*DIRECTIONS FOR THIS TASK*: Look through the data below and return each line where "grey" appears.

Data entries

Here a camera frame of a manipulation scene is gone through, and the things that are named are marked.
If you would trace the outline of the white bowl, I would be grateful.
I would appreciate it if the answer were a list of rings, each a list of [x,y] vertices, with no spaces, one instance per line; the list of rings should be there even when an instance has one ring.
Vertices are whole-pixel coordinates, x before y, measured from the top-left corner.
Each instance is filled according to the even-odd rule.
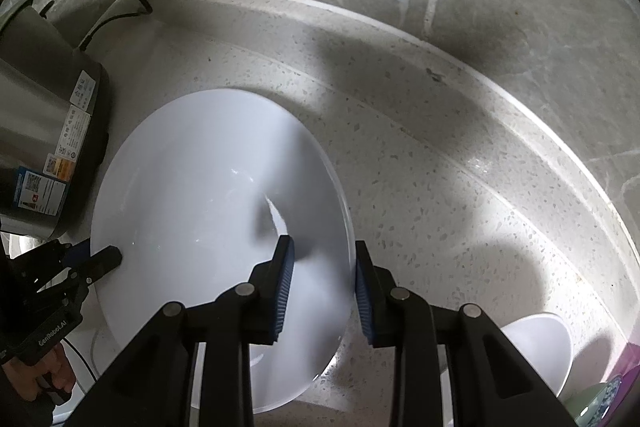
[[[558,397],[574,359],[572,340],[561,317],[537,313],[522,317],[501,330]]]

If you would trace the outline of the large white plate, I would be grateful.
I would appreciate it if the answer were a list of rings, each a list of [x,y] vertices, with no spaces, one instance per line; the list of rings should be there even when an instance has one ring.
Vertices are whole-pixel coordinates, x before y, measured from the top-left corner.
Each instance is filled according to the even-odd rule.
[[[245,282],[292,237],[283,331],[250,349],[254,409],[301,395],[334,357],[354,300],[355,239],[340,181],[314,136],[287,110],[233,89],[191,93],[128,136],[103,178],[94,251],[122,264],[96,286],[125,346],[165,303],[209,303]]]

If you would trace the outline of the purple plastic basin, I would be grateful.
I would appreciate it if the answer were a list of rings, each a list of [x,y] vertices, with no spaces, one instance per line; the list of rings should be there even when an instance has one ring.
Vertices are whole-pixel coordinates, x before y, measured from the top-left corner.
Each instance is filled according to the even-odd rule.
[[[620,376],[620,387],[601,426],[639,425],[639,346],[627,343],[614,366],[613,376]]]

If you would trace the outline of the blue floral ceramic bowl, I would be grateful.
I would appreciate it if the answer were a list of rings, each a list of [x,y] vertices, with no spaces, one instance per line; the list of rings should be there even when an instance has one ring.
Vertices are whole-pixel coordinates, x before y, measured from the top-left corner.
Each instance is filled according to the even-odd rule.
[[[593,427],[600,424],[620,391],[622,377],[616,376],[604,385],[591,401],[575,417],[580,427]]]

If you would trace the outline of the stainless steel rice cooker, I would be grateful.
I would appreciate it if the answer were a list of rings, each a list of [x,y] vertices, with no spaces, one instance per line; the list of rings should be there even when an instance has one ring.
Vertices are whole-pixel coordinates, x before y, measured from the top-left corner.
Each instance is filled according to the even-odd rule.
[[[32,6],[1,17],[1,228],[50,241],[86,205],[104,158],[106,69]]]

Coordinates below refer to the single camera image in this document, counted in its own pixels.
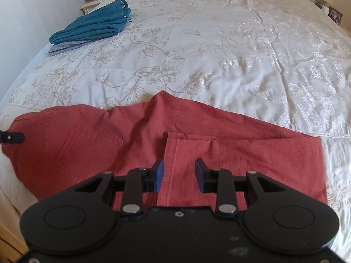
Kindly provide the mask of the right photo frame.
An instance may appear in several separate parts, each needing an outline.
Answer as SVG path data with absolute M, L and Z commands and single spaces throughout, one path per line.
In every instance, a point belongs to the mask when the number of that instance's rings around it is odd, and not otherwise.
M 328 16 L 337 24 L 341 24 L 343 14 L 334 9 L 332 6 L 329 6 Z

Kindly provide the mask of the left white nightstand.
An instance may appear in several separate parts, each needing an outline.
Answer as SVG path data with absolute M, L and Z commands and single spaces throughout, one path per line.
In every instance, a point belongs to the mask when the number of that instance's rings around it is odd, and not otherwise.
M 111 3 L 113 0 L 95 0 L 95 1 L 90 1 L 87 2 L 83 5 L 80 6 L 80 10 L 83 12 L 83 14 L 86 16 L 92 11 L 96 9 L 100 9 L 109 3 Z

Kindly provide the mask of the white embroidered bedspread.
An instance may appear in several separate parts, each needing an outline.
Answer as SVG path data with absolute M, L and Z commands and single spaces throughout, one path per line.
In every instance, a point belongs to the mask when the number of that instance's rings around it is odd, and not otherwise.
M 126 0 L 117 36 L 46 56 L 1 128 L 58 105 L 101 109 L 159 91 L 322 139 L 333 250 L 350 260 L 350 37 L 308 0 Z

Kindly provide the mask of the folded teal pants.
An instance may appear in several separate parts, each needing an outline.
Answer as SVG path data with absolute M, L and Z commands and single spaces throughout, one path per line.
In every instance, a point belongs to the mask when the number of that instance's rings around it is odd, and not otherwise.
M 63 30 L 54 33 L 49 42 L 58 45 L 114 36 L 121 33 L 127 23 L 132 22 L 130 13 L 131 8 L 126 0 L 115 0 L 88 15 L 77 18 Z

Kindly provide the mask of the folded grey garment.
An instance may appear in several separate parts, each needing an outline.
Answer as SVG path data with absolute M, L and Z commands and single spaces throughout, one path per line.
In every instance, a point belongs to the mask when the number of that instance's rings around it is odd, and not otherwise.
M 63 42 L 60 44 L 53 45 L 48 51 L 49 56 L 55 56 L 61 53 L 68 52 L 73 49 L 80 48 L 86 44 L 91 43 L 92 40 L 81 40 L 81 41 L 71 41 L 71 42 Z

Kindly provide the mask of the red pants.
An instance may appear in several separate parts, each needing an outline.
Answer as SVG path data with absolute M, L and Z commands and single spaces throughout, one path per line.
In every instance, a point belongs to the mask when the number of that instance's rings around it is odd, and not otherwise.
M 104 171 L 117 176 L 161 158 L 164 178 L 146 205 L 214 206 L 199 191 L 195 161 L 243 176 L 256 170 L 327 202 L 321 140 L 248 116 L 160 92 L 110 110 L 57 106 L 13 121 L 22 144 L 4 144 L 19 181 L 42 200 Z

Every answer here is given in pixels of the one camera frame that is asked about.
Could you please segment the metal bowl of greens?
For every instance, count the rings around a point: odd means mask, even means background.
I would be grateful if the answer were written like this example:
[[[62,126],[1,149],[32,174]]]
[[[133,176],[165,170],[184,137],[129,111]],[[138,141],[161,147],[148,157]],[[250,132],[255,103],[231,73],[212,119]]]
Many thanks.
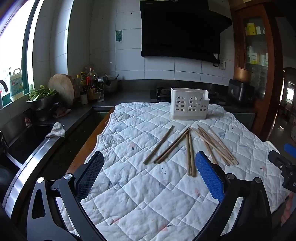
[[[57,90],[40,85],[39,89],[32,89],[29,92],[27,103],[36,111],[42,110],[52,103],[57,95]]]

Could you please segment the white plastic utensil holder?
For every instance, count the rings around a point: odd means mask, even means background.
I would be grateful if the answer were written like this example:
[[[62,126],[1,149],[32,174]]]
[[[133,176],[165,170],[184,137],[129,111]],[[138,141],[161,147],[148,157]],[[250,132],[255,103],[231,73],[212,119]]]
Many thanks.
[[[210,99],[208,90],[171,88],[170,116],[173,120],[204,120]]]

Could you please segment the green wall hook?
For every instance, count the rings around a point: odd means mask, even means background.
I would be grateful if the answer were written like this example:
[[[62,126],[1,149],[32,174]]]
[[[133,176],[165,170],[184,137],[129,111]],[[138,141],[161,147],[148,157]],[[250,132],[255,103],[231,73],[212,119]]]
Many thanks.
[[[116,42],[121,42],[122,41],[122,30],[116,31],[115,36],[116,36]]]

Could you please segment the black rice cooker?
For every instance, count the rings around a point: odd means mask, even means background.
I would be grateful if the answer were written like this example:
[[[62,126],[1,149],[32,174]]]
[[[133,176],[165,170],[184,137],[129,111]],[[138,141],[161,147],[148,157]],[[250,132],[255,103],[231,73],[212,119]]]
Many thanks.
[[[244,102],[253,99],[254,86],[249,82],[241,82],[239,80],[229,80],[228,94],[237,101]]]

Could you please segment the white wall socket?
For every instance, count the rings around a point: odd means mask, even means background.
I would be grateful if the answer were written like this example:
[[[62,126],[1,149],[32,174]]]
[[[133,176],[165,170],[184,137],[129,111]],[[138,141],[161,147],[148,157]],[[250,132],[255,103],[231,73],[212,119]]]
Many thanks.
[[[226,61],[220,60],[219,69],[225,70],[226,69]]]

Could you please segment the dark sauce bottle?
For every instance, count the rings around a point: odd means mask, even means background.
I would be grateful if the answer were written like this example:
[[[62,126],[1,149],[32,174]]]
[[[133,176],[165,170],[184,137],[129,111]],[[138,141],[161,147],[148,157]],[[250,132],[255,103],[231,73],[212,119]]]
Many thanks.
[[[87,94],[86,75],[84,71],[82,71],[80,74],[80,84],[81,84],[80,95]]]

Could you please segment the cooking oil bottle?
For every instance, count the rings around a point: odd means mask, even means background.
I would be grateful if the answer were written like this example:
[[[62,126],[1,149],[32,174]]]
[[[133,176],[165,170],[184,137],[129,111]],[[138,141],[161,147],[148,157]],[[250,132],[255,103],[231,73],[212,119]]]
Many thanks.
[[[96,100],[98,99],[98,93],[97,93],[97,74],[93,70],[92,67],[90,67],[89,73],[87,75],[87,85],[88,85],[88,95],[89,99]]]

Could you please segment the grey dish rag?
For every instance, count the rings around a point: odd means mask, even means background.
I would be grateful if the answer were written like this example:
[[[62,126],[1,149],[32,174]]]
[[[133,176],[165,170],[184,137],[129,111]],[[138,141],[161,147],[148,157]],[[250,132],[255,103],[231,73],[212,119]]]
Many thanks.
[[[66,135],[66,132],[64,130],[64,126],[61,123],[56,122],[54,123],[51,132],[46,135],[46,138],[54,138],[54,137],[64,138],[65,135]]]

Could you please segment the black faucet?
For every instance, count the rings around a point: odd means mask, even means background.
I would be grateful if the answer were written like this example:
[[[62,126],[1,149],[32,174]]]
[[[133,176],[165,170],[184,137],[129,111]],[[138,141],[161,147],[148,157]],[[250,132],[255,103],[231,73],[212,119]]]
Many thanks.
[[[8,87],[3,80],[0,80],[0,84],[4,87],[5,92],[8,92]]]

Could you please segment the white quilted cloth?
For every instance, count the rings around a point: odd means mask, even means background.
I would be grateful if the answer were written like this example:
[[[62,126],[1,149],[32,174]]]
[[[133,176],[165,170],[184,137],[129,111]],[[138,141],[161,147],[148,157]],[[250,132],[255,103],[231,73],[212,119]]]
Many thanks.
[[[186,141],[160,164],[144,160],[165,133],[161,154],[189,126],[214,131],[238,161],[226,173],[238,179],[262,179],[270,209],[276,211],[289,195],[281,172],[268,160],[274,150],[233,114],[219,105],[208,107],[204,120],[172,120],[168,102],[117,105],[97,137],[95,151],[104,165],[81,205],[107,240],[192,240],[218,205],[202,177],[187,174]]]

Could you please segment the round wooden cutting board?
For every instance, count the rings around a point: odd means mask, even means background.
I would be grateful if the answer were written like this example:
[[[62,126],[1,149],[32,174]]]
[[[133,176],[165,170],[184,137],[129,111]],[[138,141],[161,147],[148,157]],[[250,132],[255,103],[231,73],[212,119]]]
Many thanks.
[[[48,87],[58,91],[59,96],[67,105],[73,105],[79,96],[79,88],[75,80],[66,74],[55,74],[49,79]]]

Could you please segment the copper coloured pot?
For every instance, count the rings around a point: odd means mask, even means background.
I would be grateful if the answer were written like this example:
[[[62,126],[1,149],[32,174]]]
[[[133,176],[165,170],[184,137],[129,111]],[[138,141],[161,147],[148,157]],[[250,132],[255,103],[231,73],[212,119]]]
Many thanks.
[[[252,72],[241,67],[234,68],[234,76],[233,79],[240,82],[250,82],[251,81]]]

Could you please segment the wooden glass cabinet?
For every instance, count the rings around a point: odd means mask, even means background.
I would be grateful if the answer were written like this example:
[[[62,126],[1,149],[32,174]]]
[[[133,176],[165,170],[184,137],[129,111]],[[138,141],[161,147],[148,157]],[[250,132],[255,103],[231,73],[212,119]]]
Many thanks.
[[[272,1],[230,1],[235,66],[251,72],[256,113],[251,131],[267,140],[282,88],[283,56]]]

*WRITTEN SOLUTION*:
Kindly provide the mask of the folded grey garment.
Could you please segment the grey dish rag?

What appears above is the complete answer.